If you need to create further linkage among entities to enable app behaviors like navigating parent-child object relationships, use backref in conjunction with ForeignKey.
I struggled with the documentation as well, but found that the docstrings themselves tend to be easier than the manual. For example, if you import relationship from sqlalchemy.orm and do help(relationship), it will give you all the options you can specify for cascade. The bullet for delete-orphan says:
if an item of the child's type with no parent is detected, mark it for deletion.
Note that this option prevents a pending item of the child's class from being
persisted without a parent present.
I realize your issue was more with the way the documentation for defining parent-child relationships. But it seemed that you might also be having a problem with the cascade options, because "all" includes "delete". "delete-orphan" is the only option that's not included in "all".
Even tho this question is very old, it comes up first when searched for in Google so I'll post my solution to add up to what others said (I've spent few hours even after reading all the answers in here).
As d512 explained, it is all about Foreign Keys. It was quite a surprise to me but not all databases / engines support Foreign Keys. I'm running a MySQL database. After long investigation, I noticed that when I create new table it defaults to an engine (MyISAM) that doesn't support Foreign Keys. All I had to do was to set it to InnoDB by adding mysql_engine='InnoDB' when defining a Table. In my project I'm using an imperative mapping and it looks like so:
db.Table('child',
Column('id', Integer, primary_key=True),
# other columns
Column('parent_id',
ForeignKey('parent.id', ondelete="CASCADE")),
mysql_engine='InnoDB')
Answer by Stevan is perfect. But if you are still getting the error. Other possible try on top of that would be -
http://vincentaudebert.github.io/python/sql/2015/10/09/cascade-delete-sqlalchemy/
Copied from the link-
Quick tip if you get in trouble with a foreign key dependency even if you have specified a cascade delete in your models.
Using SQLAlchemy, to specify a cascade delete you should have cascade='all, delete' on your parent table. Ok but then when you execute something like:
session.query(models.yourmodule.YourParentTable).filter(conditions).delete()
It actually triggers an error about a foreign key used in your children tables.
The solution I used it to query the object and then delete it:
session = models.DBSession()
your_db_object = session.query(models.yourmodule.YourParentTable).filter(conditions).first()
if your_db_object is not None:
session.delete(your_db_object)
This should delete your parent record AND all the children associated with it.

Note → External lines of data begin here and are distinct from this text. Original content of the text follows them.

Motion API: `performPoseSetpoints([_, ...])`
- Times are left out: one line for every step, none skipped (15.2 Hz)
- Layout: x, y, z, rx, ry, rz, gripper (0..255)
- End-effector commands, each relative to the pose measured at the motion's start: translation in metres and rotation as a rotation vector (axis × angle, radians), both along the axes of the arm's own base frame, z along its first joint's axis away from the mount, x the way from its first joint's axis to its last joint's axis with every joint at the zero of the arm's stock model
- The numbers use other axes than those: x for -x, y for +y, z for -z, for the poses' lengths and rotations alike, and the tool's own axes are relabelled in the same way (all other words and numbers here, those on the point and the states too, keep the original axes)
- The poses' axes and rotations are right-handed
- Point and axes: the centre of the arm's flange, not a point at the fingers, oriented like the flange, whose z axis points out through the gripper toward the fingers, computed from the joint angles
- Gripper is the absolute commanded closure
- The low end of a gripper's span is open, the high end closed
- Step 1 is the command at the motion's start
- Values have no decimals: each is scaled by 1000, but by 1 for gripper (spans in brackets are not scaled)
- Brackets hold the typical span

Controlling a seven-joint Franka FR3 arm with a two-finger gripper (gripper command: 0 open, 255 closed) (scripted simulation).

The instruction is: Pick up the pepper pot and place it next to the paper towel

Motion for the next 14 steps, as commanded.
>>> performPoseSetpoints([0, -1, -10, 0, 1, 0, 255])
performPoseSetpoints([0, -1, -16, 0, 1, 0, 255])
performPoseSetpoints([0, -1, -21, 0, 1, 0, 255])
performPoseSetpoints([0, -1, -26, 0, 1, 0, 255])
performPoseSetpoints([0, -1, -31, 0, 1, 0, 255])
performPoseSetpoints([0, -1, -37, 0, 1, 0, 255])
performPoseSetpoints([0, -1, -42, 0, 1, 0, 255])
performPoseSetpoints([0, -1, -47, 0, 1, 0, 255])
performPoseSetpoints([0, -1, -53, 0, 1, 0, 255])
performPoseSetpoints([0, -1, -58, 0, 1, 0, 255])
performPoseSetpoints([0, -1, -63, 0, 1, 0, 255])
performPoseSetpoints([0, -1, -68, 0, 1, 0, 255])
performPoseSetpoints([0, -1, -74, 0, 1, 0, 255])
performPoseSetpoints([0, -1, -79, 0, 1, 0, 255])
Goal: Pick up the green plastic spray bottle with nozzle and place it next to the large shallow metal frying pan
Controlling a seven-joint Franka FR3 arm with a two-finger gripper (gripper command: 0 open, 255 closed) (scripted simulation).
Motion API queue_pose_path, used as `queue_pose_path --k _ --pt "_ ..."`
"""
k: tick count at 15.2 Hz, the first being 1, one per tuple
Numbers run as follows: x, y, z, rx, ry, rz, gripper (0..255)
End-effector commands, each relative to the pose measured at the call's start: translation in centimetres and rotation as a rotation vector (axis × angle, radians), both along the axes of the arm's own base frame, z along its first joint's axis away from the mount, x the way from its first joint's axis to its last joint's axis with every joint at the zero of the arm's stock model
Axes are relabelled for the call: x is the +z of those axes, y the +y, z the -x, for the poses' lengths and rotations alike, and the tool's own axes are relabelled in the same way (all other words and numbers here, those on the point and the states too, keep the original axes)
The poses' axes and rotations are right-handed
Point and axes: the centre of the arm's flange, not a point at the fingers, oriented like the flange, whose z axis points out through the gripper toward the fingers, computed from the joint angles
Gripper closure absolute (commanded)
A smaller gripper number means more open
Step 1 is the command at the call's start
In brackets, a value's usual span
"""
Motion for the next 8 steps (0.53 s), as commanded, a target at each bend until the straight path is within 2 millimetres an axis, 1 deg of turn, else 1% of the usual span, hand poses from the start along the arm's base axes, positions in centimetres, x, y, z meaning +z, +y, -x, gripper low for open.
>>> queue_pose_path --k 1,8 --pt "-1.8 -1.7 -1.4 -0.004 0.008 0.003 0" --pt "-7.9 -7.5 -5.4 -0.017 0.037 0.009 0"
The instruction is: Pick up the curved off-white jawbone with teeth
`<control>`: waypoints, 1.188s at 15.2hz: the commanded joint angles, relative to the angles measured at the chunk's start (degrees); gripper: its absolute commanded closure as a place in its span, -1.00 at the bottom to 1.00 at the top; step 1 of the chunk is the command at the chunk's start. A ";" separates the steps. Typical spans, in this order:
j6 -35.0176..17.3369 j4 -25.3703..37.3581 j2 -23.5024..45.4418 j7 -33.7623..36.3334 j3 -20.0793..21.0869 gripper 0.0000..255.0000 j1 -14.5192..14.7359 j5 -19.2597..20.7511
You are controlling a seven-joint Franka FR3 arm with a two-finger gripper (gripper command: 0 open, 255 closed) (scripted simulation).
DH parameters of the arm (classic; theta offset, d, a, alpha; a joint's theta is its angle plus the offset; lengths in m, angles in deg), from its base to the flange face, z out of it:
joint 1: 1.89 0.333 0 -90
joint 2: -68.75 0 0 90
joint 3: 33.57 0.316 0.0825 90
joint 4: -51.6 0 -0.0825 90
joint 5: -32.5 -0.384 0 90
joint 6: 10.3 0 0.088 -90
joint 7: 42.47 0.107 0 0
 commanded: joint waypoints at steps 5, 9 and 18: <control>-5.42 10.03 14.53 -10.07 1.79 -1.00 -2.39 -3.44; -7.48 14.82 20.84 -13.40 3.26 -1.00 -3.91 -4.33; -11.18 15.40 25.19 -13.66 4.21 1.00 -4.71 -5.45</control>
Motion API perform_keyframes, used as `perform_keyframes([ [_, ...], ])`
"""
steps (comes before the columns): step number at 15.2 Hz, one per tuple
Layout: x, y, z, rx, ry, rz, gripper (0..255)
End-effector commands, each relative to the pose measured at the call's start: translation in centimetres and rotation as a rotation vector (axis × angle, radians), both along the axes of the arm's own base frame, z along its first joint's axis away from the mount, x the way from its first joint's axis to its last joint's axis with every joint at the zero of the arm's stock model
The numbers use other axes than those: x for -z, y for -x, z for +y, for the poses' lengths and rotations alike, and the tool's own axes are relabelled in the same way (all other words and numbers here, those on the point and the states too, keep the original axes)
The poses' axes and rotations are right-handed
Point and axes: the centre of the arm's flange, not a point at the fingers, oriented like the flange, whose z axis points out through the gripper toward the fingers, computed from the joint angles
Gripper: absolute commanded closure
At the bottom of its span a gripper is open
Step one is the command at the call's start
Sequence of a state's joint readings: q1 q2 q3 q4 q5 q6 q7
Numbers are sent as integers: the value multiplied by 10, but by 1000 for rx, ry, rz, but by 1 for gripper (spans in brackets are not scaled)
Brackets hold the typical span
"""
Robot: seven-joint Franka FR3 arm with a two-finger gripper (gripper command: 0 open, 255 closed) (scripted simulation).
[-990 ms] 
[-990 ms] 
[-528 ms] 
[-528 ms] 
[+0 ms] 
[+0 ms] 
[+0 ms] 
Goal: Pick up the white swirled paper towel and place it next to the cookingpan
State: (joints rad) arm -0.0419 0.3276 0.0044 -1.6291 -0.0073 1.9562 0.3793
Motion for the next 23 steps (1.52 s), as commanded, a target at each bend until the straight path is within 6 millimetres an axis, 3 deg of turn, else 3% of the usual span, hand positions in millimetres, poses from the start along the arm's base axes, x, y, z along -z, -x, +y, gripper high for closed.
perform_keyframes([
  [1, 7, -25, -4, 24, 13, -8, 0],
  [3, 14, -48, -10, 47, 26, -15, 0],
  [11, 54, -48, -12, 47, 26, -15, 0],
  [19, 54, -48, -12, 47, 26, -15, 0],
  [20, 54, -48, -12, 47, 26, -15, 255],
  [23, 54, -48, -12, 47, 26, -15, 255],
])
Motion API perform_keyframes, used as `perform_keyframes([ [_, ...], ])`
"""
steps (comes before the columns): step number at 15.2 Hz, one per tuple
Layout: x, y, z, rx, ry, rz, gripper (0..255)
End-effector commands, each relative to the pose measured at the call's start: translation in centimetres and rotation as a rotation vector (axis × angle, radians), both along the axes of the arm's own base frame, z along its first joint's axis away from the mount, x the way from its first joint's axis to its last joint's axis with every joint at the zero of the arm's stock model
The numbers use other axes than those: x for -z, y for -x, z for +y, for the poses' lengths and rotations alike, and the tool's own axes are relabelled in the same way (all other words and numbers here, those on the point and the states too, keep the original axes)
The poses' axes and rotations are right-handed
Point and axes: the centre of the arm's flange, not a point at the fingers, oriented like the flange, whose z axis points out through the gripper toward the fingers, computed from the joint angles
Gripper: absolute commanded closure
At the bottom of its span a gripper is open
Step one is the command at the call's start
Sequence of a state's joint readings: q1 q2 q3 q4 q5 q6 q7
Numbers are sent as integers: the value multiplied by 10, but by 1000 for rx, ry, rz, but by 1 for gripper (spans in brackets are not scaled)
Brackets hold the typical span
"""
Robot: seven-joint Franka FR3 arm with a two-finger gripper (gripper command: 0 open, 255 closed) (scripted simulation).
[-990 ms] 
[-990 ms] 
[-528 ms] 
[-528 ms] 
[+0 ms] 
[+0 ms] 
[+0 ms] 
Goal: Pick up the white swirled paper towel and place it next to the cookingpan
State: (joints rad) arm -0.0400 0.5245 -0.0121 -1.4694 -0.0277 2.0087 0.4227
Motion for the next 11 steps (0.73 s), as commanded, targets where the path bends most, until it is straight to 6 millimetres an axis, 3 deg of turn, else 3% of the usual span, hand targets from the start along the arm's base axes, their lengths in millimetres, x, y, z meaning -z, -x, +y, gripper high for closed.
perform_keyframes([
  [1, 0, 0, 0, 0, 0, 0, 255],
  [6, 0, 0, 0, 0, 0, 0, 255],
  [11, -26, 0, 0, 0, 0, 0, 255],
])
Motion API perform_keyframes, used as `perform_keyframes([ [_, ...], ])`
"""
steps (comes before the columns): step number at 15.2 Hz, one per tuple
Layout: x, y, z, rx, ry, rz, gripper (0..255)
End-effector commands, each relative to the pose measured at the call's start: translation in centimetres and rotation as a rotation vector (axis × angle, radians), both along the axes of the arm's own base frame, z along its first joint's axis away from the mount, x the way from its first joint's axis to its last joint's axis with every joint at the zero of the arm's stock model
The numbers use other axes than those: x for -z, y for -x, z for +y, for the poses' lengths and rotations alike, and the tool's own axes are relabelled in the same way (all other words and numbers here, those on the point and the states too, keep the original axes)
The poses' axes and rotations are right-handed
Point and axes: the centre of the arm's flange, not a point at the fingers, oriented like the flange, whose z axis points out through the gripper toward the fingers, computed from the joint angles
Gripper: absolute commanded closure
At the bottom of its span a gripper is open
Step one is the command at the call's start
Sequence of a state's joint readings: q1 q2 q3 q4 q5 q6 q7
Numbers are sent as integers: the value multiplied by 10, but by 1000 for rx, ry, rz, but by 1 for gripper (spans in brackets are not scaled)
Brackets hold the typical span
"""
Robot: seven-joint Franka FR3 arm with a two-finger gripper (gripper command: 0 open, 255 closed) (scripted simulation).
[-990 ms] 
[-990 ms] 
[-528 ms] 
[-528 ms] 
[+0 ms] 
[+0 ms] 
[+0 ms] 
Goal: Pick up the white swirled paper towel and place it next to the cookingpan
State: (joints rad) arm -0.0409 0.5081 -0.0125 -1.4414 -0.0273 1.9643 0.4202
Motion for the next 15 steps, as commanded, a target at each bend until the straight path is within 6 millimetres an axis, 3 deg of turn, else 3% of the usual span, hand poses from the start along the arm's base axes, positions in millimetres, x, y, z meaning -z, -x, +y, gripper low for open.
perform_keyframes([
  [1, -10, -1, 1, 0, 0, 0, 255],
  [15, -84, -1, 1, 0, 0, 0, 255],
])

TLDR: If the above solutions don't work, try adding nullable=False to your column.
I'd like to add a small point here for some people who may not get the cascade function to work with the existing solutions (which are great). The main difference between my work and the example was that I used automap. I do not know exactly how that might interfere with the setup of cascades, but I want to note that I used it. I am also working with a SQLite database.
I tried every solution described here, but rows in my child table continued to have their foreign key set to null when the parent row was deleted. I'd tried all the solutions here to no avail. However, the cascade worked once I set the child column with the foreign key to nullable = False.
On the child table, I added:
Column('parent_id', Integer(), ForeignKey('parent.id', ondelete="CASCADE"), nullable=False)
Child.parent = relationship("parent", backref=backref("children", passive_deletes=True)
With this setup, the cascade functioned as expected.